The majority of people have never heard of the term ‘motor speech’, let alone know what it means.
For starters, speech refers to the sounds we make in a particular language. Speech is a motor act that uses more than a hundred different muscles. Picture a pathway from your brain that branches to the muscles of your lungs, neck, and face (like an upside down tree). When a person decides to say a word, there is one specific pathway that “lights up” (or is activated) as they are coordinating the muscles and structures used to say that specific word.
For children with motor speech difficulties, a specific pathway for a sound or word may not yet exist, or it might be a bit mixed up. A speech-language pathologist can help develop these pathways so that children with motor speech disorders can learn to say a word or phrases as easily and as automatically as the rest of us.

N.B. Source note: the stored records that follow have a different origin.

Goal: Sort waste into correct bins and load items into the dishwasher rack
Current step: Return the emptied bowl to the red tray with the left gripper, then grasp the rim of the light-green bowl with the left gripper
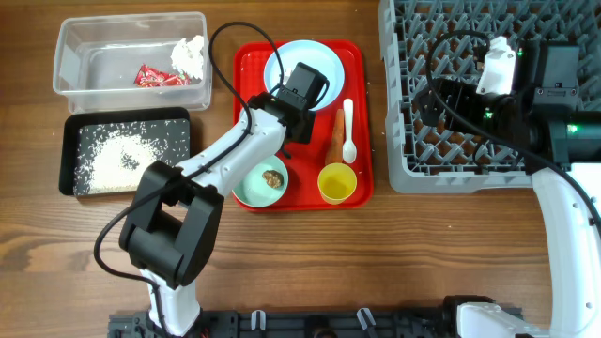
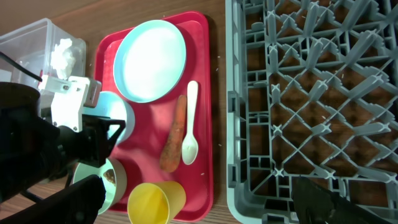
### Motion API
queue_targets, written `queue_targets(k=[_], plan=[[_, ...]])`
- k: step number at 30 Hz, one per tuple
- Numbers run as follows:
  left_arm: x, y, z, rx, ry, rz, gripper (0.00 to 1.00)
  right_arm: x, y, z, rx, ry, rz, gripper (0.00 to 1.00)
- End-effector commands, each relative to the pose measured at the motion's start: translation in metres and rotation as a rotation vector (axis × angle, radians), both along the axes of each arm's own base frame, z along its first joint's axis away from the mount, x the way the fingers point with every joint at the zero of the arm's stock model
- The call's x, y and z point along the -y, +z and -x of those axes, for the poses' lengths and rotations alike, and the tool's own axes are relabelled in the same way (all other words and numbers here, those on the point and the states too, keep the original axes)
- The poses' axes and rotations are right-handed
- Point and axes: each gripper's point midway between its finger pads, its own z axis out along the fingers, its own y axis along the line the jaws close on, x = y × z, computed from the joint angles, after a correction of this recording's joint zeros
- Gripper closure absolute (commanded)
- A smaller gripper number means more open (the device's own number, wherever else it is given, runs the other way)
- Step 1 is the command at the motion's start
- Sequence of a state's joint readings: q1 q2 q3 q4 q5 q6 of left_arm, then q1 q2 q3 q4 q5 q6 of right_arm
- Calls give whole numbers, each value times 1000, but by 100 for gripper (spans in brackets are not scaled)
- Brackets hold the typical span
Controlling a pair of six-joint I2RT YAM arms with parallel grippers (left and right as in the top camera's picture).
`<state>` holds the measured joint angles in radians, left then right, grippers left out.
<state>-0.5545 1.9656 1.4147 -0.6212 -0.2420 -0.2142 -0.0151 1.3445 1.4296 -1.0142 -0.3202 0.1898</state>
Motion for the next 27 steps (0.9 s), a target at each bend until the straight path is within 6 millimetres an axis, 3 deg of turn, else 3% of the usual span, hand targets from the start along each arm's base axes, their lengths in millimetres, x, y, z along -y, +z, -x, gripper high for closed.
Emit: queue_targets(k=[1, 5, 9, 13, 19, 27], plan=[[-2, 1, -5, 14, 5, -14, 36, 2, 2, -4, 4, -4, 11, 0], [-3, 15, -6, 33, -22, -20, 23, 3, 1, -4, 5, -4, 12, 0], [0, 56, 0, 68, -45, -1, 21, 2, 2, -4, 5, -4, 11, 0], [3, 79, 31, -1, -90, 65, 21, 3, 1, -4, 1, -4, 12, 0], [20, 57, 93, -288, -176, 187, 29, 2, 1, -3, 1, -4, 11, 0], [2, 10, 141, -460, -176, 104, 35, 2, 1, -3, 1, -4, 11, 0]])
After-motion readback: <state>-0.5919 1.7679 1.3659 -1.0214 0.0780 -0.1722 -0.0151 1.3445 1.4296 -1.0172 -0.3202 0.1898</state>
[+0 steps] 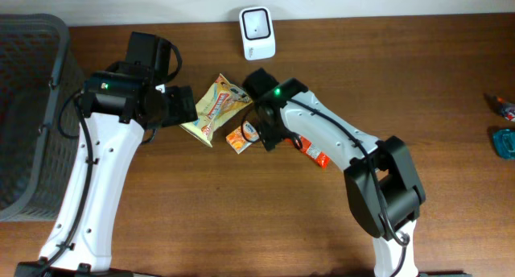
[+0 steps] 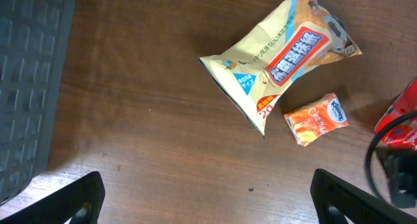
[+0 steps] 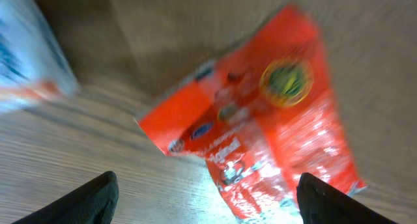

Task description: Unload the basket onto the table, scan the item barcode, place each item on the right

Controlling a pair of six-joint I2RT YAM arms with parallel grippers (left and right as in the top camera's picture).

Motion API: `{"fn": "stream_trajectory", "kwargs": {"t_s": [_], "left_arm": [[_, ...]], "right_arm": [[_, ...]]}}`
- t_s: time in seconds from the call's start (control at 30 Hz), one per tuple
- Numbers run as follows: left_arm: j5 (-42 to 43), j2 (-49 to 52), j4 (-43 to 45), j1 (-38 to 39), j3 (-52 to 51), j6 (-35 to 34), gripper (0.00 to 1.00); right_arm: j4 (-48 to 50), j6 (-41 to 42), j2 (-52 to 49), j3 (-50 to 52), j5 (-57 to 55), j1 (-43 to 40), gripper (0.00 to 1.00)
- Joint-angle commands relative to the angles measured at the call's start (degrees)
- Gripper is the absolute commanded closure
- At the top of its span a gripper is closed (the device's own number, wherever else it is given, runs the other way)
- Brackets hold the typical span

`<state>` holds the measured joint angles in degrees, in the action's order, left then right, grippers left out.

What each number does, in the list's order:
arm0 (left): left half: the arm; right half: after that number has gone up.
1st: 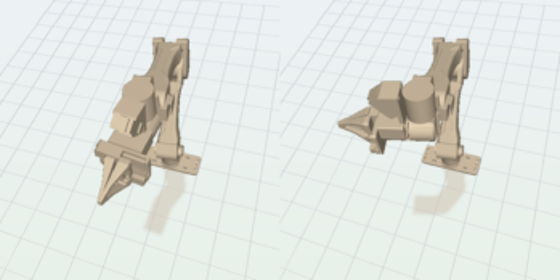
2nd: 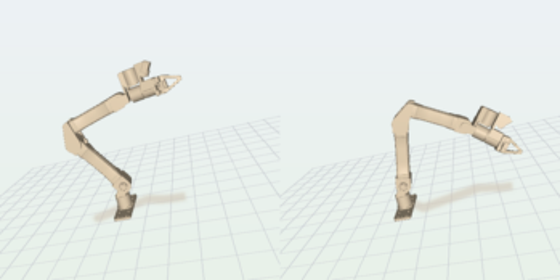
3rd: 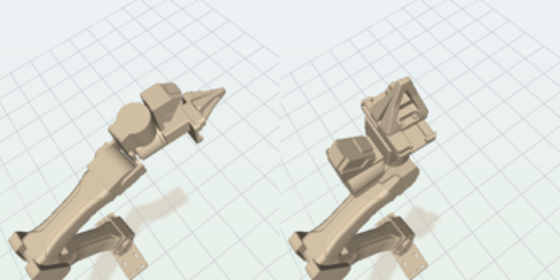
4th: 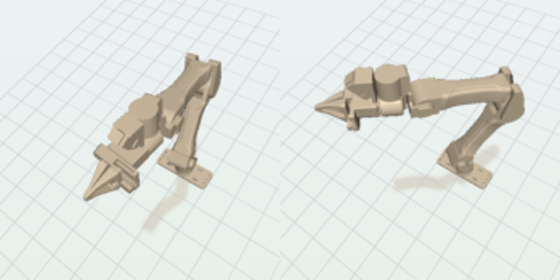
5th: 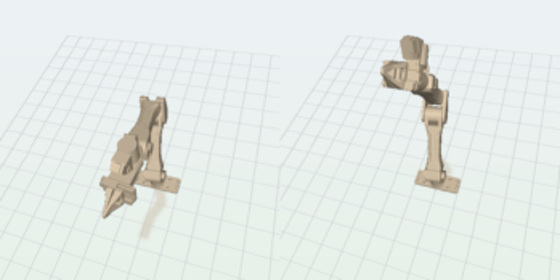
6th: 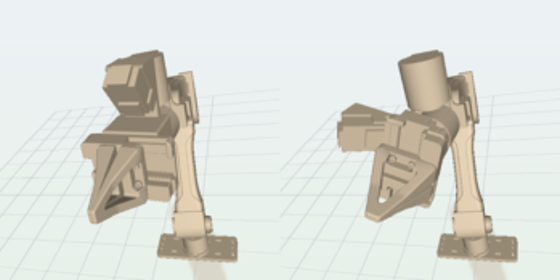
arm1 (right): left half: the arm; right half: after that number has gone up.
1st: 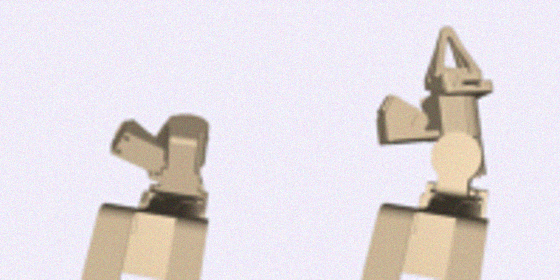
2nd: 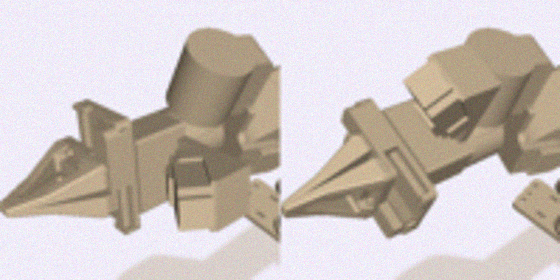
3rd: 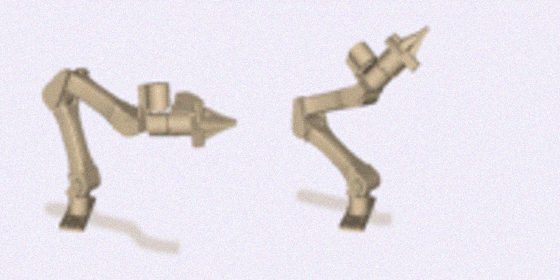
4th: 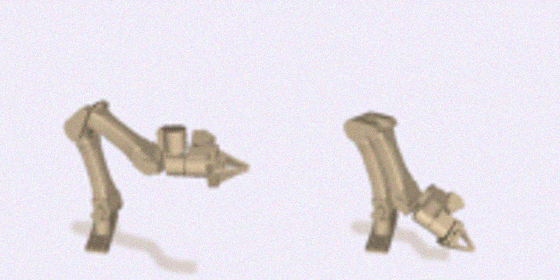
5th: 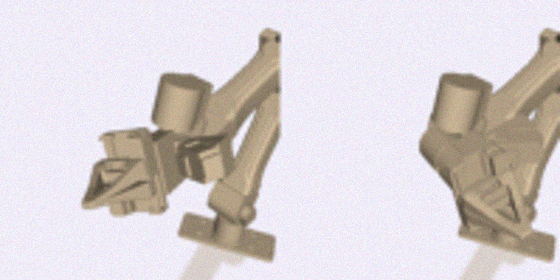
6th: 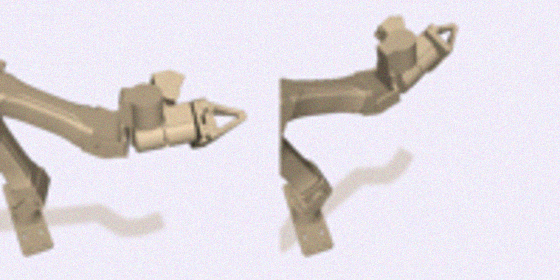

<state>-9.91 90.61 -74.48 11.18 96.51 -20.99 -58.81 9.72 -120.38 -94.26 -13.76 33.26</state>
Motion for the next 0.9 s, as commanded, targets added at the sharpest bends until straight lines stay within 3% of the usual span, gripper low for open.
{"fn": "stream_trajectory", "kwargs": {"t_s": [0.0,0.03,0.1,0.13,0.17,0.2,0.27,0.43,0.53,0.67,0.7,0.77,0.8,0.83,0.87], "left_arm": [[-0.44,-0.31,-0.11,-0.09,0.13,0.07,0.01],[-0.44,-0.31,-0.09,-0.09,0.13,0.04,0.01],[-0.44,-0.31,-0.09,-0.09,0.13,0.07,0.01],[-0.44,-0.31,-0.09,-0.09,0.13,0.07,0.01],[-0.44,-0.31,-0.09,-0.09,0.13,0.04,0.01],[-0.44,-0.31,-0.09,-0.09,0.13,0.04,0.01],[-0.44,-0.31,-0.09,-0.09,0.13,0.04,0.01],[-0.44,-0.31,-0.09,-0.09,0.13,0.07,0.01],[-0.44,-0.31,-0.09,-0.09,0.13,0.04,0.01],[-0.44,-0.31,-0.09,-0.09,0.13,0.04,0.01],[-0.44,-0.31,-0.09,-0.09,0.13,0.07,0.01],[-0.44,-0.31,-0.09,-0.09,0.13,0.04,0.01],[-0.44,-0.31,-0.09,-0.09,0.13,0.07,0.01],[-0.44,-0.31,-0.09,-0.09,0.13,0.04,0.01],[-0.44,-0.31,-0.09,-0.09,0.13,0.07,0.01]], "right_arm": [[7.39,1.49,0.5,7.69,-5.97,0.04,0.12],[9.31,1.46,0.5,9.55,-7.13,0.04,0.15],[13.31,1.49,-0.13,12.09,-7.93,0.04,0.38],[14.86,1.49,-0.13,12.92,-7.96,0.02,0.55],[16.04,1.95,-0.13,13.44,-7.96,-0.02,0.85],[15.56,6.23,0.02,12.66,-7.93,0.0,0.96],[11.63,10.99,1.11,8.02,-7.5,0.0,0.96],[-2.49,12.04,2.67,-10.05,-2.16,-0.02,0.96],[-3.43,12.04,3.02,-11.3,12.9,-0.74,0.96],[-4.59,11.78,3.58,-11.3,36.85,-10.08,0.96],[-5.42,10.99,3.58,-11.3,37.07,-12.55,0.96],[-8.13,-1.73,3.54,-11.3,37.16,-16.48,0.96],[-11.32,-7.13,3.54,-11.28,37.13,-15.76,0.83],[-12.81,-11.96,3.3,-11.04,35.87,-12.85,0.5],[-12.37,-11.85,2.82,-10.91,31.36,-10.25,0.29]]}}
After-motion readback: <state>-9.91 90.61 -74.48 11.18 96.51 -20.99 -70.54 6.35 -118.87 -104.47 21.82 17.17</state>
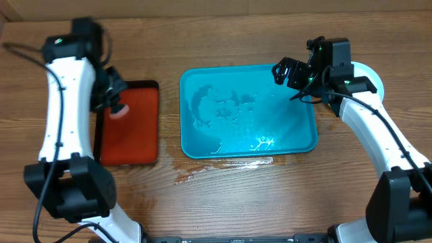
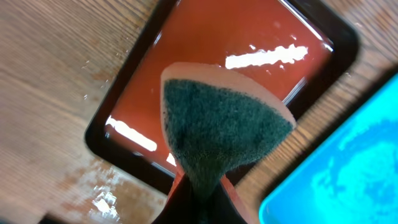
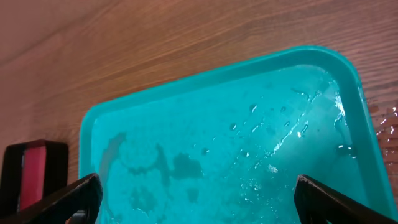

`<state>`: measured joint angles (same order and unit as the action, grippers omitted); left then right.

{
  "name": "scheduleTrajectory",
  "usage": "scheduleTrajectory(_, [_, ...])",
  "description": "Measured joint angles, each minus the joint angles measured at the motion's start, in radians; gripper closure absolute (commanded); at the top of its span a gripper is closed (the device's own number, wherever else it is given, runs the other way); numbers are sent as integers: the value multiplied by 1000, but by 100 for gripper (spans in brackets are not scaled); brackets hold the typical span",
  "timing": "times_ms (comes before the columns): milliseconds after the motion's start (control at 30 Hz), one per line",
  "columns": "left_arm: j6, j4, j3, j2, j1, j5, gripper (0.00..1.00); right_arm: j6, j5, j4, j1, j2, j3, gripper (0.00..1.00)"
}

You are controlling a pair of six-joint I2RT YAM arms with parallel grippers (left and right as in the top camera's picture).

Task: Clean dirty plates on tray and stack at the side
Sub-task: 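Lower the sponge into the red tray and release it with the left gripper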

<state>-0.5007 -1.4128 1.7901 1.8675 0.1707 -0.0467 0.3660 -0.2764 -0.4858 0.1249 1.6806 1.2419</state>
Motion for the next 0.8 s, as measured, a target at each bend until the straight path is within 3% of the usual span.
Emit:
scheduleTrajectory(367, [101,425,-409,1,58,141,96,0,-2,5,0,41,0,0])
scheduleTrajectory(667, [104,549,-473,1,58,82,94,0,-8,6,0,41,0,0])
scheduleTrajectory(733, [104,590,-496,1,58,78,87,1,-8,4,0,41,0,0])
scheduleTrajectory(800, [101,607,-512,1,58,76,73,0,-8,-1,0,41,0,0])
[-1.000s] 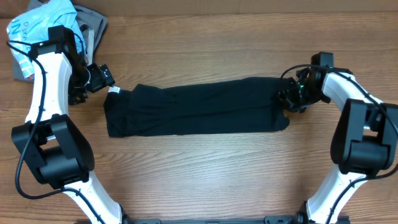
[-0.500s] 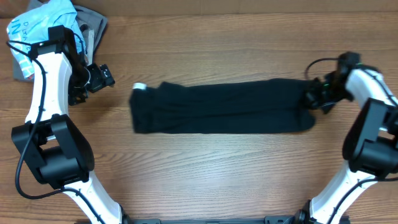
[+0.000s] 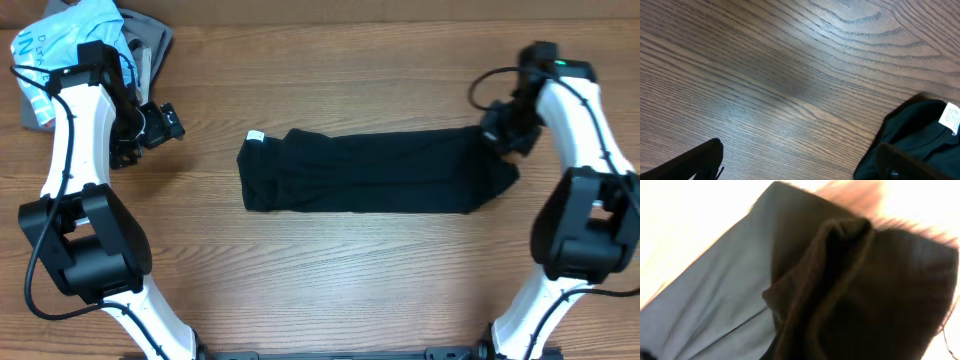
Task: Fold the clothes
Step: 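Lift the strip's right end with the right gripper and fold it leftward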
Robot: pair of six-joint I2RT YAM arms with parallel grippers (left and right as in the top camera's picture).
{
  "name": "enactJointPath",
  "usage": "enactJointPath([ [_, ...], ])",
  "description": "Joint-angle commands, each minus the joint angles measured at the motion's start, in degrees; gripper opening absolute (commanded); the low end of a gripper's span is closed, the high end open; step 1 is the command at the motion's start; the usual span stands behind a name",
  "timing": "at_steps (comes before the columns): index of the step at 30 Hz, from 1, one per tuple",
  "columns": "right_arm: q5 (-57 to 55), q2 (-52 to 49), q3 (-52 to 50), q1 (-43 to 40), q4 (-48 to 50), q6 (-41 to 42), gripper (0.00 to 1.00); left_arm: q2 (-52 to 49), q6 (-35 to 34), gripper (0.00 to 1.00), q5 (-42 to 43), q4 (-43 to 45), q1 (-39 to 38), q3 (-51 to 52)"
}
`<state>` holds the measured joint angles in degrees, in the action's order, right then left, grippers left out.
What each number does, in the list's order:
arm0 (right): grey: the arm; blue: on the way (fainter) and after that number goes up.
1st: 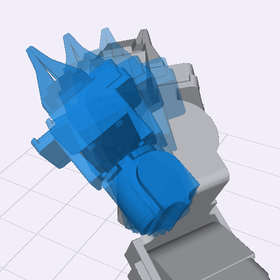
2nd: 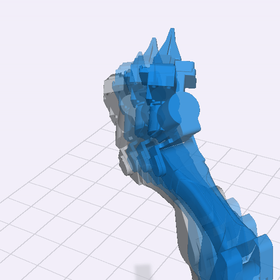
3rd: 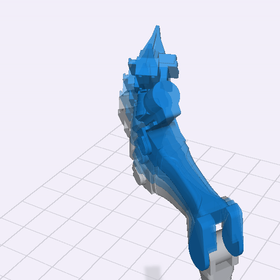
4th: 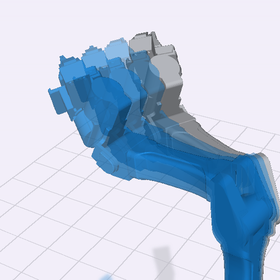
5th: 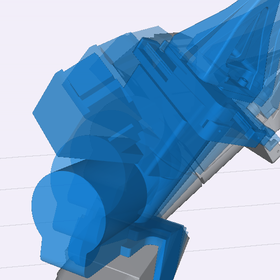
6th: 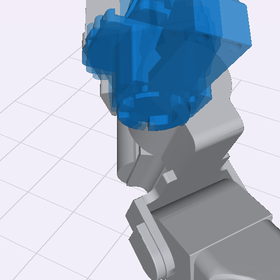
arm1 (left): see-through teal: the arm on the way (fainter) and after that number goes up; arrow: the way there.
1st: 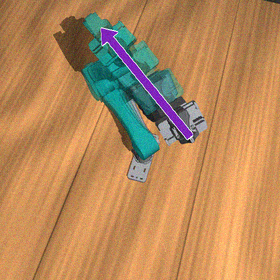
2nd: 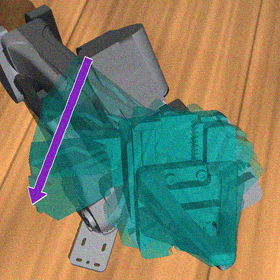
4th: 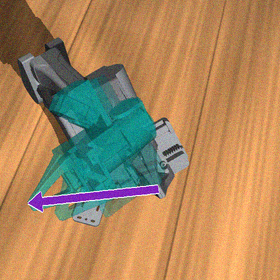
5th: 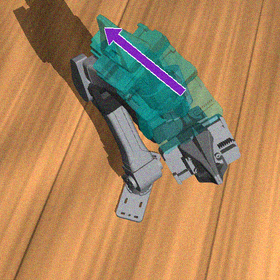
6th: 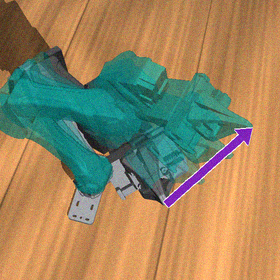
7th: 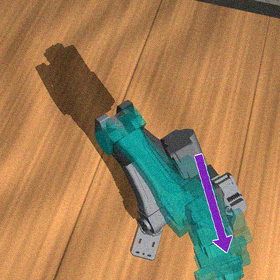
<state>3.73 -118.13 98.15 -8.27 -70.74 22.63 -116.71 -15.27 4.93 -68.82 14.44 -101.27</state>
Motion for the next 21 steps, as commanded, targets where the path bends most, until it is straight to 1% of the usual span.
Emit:
enactJointPath([
  [1, 0.13, 2.19, 1.14, 7.21, 1.14, 0.13, 0.04, -0.17, 0.44, 1.00, 0.68, 0.04, -0.20, -0.98],
  [6, 6.14, 2.19, 1.14, 12.66, 2.89, 0.11, 0.04, -0.20, 0.44, 1.00, 0.66, 0.04, -0.20, -0.98],
  [8, 6.43, 2.19, 1.03, 15.63, 2.97, 0.11, 0.04, -0.17, 0.44, 1.00, 0.66, 0.04, -0.20, -0.98],
  [15, 6.49, 1.86, -1.38, 21.70, 5.86, 0.24, 0.05, -0.20, 0.44, 1.00, 0.68, 0.24, -0.20, -0.98],
  [17, 6.49, 1.73, -1.99, 23.30, 6.75, 2.05, 0.05, -0.17, 0.44, 1.00, 0.68, 0.28, -0.20, -0.98],
  [21, 6.49, 1.31, -2.78, 25.79, 8.92, 2.95, 0.11, -0.20, 0.44, 1.00, 0.66, 0.28, -0.20, -0.98],
])
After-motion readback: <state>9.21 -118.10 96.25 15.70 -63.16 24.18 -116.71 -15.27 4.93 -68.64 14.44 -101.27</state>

Motor speech disorders look differently from child to child but some common characteristics are listed below:
- Did not coo or babble as an infant
- First words are late and they may be missing sounds
- Uses a limited number of consonants and vowels
- Difficulty combining sounds to make words
- Errors may be inconsistent
- Understands language much better than they can speak it
- Difficulty imitating speech OR
- Imitated speech is much clearer than spontaneous speech
- Speech looks difficult—groping or extraneous movements are observed when trying to say a specific sound/word
- Speech is harder to understand as the word or phrase length increases or as a listener is less familiar with the child
- Sounds choppy, monotonous, or stresses the wrong syllable/word
If you think your child might have a motor speech disorder, it is important to have them assessed by a speech-language pathologist with knowledge and experience in this area.